Aim of the task:
Using the records below, write out again exactly the lines that begin at the line containing "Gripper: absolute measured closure" and end at the line containing "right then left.", and no other lines.

Source material:
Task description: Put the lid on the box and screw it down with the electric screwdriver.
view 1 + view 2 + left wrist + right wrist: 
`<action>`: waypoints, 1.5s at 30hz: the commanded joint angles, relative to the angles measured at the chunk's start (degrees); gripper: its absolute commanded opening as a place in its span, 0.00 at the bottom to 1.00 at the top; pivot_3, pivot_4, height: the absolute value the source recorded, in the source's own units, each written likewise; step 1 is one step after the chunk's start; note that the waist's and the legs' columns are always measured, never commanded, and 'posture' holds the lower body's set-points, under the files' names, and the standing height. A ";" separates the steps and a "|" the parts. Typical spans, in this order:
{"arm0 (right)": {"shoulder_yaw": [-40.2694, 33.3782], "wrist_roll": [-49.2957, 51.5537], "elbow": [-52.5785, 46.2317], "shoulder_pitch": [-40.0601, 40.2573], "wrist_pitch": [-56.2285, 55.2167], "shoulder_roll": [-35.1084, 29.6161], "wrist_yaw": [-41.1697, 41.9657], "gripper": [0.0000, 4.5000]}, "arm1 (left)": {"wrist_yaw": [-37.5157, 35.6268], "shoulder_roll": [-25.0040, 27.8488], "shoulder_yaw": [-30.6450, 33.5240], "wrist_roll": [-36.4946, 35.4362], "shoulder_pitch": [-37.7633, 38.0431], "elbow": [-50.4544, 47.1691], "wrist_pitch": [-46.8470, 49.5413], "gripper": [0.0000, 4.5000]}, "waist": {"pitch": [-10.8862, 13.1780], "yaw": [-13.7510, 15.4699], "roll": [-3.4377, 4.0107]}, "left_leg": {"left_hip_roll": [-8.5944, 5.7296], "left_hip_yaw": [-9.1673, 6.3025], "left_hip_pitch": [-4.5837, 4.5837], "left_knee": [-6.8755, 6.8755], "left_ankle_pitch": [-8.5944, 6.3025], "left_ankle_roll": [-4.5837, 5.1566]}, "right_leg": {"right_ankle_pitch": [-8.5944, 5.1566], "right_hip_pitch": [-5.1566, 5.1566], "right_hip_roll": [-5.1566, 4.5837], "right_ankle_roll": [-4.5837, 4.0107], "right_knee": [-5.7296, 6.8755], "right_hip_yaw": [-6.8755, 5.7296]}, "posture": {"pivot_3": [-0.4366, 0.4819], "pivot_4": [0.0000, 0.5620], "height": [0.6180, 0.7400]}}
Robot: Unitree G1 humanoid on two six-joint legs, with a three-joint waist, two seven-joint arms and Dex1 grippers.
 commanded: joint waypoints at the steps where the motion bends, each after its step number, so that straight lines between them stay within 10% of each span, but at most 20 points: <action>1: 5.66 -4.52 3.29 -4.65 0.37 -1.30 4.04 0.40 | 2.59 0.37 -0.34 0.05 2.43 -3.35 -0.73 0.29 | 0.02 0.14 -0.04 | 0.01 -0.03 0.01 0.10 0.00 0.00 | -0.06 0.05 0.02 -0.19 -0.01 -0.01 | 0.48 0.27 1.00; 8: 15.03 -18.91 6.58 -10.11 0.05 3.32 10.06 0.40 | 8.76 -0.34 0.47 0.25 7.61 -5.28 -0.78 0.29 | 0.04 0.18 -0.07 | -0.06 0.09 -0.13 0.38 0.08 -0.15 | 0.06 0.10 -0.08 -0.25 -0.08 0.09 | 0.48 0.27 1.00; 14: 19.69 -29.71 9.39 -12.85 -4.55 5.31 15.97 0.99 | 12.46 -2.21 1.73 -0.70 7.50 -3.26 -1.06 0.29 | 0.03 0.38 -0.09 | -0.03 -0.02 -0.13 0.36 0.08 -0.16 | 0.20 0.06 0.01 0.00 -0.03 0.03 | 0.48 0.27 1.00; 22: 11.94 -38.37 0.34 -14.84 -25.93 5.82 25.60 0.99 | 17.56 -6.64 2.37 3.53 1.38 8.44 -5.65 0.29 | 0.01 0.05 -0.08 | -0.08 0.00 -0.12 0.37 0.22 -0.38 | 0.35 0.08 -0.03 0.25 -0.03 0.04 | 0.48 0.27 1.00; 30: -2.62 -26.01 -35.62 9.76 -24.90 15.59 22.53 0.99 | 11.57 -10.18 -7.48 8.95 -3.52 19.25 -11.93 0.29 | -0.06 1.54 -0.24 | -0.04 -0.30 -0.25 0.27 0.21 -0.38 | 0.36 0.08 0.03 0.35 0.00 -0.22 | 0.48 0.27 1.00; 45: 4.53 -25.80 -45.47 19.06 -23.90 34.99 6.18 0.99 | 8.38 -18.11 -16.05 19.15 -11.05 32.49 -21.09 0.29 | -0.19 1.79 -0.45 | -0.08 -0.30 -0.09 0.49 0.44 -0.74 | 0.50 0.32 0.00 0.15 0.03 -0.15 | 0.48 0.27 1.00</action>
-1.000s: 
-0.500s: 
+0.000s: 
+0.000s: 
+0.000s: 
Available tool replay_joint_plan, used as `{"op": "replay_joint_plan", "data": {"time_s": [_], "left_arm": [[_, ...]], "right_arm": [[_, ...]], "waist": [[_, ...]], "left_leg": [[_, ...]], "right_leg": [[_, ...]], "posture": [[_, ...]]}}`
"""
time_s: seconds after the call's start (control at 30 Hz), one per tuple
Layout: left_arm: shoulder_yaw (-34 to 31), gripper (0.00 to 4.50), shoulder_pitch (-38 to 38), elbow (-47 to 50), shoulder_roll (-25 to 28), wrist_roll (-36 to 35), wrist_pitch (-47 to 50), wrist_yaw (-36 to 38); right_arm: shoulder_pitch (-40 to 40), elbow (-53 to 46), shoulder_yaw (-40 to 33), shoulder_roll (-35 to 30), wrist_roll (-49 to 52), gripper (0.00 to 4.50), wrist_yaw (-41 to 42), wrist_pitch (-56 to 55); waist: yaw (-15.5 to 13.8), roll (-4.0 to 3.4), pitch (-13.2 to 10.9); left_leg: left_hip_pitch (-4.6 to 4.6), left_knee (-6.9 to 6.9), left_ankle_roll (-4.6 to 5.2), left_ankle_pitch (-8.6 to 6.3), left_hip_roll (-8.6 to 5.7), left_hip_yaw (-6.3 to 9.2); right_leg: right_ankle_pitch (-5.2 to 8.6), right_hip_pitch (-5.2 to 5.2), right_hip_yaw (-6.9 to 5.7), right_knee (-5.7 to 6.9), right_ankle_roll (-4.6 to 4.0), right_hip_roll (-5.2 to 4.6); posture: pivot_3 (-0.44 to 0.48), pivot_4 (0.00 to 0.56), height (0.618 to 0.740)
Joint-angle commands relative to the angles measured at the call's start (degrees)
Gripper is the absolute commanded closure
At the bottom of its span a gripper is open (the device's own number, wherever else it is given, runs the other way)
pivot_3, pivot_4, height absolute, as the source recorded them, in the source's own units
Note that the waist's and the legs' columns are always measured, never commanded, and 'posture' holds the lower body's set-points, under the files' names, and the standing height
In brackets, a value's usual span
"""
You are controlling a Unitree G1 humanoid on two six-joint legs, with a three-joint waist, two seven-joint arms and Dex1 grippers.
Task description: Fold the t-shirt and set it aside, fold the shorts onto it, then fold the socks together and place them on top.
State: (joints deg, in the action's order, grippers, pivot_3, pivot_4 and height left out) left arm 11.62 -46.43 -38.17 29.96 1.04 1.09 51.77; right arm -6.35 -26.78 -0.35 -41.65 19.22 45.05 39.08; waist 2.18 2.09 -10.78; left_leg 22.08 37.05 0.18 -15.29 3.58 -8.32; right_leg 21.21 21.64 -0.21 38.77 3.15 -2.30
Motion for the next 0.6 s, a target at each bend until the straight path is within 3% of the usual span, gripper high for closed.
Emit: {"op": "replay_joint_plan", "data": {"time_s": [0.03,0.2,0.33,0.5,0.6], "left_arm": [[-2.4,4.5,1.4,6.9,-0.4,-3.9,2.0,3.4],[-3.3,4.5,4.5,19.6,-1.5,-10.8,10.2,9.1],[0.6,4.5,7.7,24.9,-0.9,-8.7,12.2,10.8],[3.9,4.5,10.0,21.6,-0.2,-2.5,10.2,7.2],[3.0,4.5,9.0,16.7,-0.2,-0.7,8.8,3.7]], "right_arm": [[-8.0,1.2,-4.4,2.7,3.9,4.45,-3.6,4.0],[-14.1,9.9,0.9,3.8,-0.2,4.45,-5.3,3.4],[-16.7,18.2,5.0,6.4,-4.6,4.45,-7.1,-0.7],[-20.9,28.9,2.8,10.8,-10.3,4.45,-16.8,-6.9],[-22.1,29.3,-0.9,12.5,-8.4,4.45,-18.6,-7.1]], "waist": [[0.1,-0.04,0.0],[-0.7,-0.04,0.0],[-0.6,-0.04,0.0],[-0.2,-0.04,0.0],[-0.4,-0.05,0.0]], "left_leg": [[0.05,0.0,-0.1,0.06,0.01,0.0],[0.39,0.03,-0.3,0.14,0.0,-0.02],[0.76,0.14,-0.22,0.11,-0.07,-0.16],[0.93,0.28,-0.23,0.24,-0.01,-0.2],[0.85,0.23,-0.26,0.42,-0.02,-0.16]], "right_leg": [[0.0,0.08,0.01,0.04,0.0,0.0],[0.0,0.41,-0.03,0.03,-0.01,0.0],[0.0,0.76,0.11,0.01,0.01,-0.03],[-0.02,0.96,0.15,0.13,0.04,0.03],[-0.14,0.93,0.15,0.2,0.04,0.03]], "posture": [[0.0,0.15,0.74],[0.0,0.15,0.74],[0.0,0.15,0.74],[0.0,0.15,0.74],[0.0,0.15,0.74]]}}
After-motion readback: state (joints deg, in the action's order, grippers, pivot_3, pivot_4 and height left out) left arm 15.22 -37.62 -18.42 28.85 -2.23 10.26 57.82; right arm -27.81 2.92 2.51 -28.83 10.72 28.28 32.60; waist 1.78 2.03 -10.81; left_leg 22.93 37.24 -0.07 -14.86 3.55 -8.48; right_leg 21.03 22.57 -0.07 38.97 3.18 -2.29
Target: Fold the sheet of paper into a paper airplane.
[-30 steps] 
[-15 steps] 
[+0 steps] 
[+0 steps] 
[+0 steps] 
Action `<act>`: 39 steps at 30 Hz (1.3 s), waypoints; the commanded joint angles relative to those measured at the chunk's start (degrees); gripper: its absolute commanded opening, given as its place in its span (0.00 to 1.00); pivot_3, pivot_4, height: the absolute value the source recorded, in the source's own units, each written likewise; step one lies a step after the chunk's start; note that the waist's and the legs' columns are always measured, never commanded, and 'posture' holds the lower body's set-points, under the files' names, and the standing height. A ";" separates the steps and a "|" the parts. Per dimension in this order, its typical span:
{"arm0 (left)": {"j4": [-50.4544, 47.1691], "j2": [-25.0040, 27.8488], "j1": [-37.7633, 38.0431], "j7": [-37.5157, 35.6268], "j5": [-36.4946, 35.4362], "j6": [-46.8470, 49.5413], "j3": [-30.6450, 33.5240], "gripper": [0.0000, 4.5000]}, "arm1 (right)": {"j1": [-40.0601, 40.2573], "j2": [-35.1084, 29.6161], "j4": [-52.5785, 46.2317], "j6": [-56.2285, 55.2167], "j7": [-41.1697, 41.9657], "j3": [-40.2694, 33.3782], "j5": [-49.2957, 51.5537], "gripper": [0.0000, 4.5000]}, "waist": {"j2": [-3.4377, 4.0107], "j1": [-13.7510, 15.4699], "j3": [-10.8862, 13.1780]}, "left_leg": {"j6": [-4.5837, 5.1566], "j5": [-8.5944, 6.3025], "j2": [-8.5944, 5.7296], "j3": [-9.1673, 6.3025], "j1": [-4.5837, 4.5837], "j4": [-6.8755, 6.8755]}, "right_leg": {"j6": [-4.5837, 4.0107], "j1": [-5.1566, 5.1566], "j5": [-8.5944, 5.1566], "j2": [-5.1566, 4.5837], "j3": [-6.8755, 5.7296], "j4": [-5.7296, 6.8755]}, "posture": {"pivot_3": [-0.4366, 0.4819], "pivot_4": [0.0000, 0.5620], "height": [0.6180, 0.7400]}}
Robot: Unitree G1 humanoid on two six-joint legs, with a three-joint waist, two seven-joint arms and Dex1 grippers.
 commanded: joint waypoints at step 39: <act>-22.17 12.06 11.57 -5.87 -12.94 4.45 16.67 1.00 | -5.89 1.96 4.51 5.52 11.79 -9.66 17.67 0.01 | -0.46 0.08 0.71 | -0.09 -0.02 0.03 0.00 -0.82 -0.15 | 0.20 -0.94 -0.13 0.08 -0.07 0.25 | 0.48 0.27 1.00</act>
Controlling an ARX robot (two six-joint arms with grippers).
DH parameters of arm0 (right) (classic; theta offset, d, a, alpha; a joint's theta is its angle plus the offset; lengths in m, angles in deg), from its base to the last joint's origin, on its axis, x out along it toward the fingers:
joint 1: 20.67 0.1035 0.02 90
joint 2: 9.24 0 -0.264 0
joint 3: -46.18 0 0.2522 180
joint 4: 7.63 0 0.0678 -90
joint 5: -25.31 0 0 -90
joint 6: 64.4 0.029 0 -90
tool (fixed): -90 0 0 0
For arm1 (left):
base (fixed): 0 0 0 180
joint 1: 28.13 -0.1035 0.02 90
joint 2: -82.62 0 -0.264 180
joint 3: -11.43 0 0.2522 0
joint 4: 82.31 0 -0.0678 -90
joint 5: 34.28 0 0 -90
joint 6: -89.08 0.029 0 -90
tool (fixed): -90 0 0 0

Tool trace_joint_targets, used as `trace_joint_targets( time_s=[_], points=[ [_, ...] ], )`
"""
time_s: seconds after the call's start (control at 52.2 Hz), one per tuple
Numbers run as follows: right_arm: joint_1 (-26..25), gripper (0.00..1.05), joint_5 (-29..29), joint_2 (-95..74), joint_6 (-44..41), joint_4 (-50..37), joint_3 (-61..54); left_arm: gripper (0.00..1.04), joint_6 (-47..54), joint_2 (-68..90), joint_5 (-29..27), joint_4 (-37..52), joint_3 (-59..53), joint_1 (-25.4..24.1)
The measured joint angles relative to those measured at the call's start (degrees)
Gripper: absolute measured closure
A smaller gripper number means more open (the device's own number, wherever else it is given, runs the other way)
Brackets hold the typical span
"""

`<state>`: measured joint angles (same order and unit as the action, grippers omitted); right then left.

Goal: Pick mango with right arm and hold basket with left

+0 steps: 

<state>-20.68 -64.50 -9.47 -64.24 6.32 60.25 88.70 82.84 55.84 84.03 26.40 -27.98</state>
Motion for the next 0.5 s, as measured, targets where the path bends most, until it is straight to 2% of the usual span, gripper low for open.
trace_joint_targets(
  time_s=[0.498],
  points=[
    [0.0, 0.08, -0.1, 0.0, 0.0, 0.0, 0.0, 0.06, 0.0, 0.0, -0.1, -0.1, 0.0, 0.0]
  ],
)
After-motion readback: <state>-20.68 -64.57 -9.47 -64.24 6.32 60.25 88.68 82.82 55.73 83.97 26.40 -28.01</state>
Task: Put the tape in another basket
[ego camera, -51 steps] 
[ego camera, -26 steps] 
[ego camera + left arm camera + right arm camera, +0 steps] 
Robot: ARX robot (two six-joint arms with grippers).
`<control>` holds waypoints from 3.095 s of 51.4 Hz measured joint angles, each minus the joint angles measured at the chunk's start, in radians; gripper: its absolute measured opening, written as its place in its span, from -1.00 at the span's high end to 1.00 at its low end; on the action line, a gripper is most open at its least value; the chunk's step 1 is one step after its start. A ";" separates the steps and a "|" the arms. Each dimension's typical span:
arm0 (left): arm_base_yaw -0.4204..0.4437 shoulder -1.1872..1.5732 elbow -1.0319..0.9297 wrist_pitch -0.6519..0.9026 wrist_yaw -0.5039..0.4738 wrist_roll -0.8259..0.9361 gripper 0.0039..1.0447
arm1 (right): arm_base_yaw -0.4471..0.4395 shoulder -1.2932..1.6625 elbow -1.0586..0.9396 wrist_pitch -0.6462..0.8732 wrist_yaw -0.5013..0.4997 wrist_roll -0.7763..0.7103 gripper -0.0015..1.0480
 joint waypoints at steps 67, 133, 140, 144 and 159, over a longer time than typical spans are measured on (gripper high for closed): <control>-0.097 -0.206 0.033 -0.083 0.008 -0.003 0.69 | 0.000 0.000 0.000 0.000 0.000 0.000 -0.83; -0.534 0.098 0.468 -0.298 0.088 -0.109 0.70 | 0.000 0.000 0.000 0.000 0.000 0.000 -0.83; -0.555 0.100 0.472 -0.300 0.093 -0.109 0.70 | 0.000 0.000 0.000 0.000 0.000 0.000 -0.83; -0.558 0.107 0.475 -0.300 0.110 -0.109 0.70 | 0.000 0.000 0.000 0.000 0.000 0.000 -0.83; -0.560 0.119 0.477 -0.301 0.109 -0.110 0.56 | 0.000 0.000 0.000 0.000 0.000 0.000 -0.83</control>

Problem solution:
Gripper: absolute measured closure
A smaller gripper number means more open (the device's own number, wherever else it is given, runs the other way)
Brackets hold the typical span
"""

`<state>`: measured joint angles (same order and unit as the action, grippers omitted); right then left.

No other output belongs with this exercise.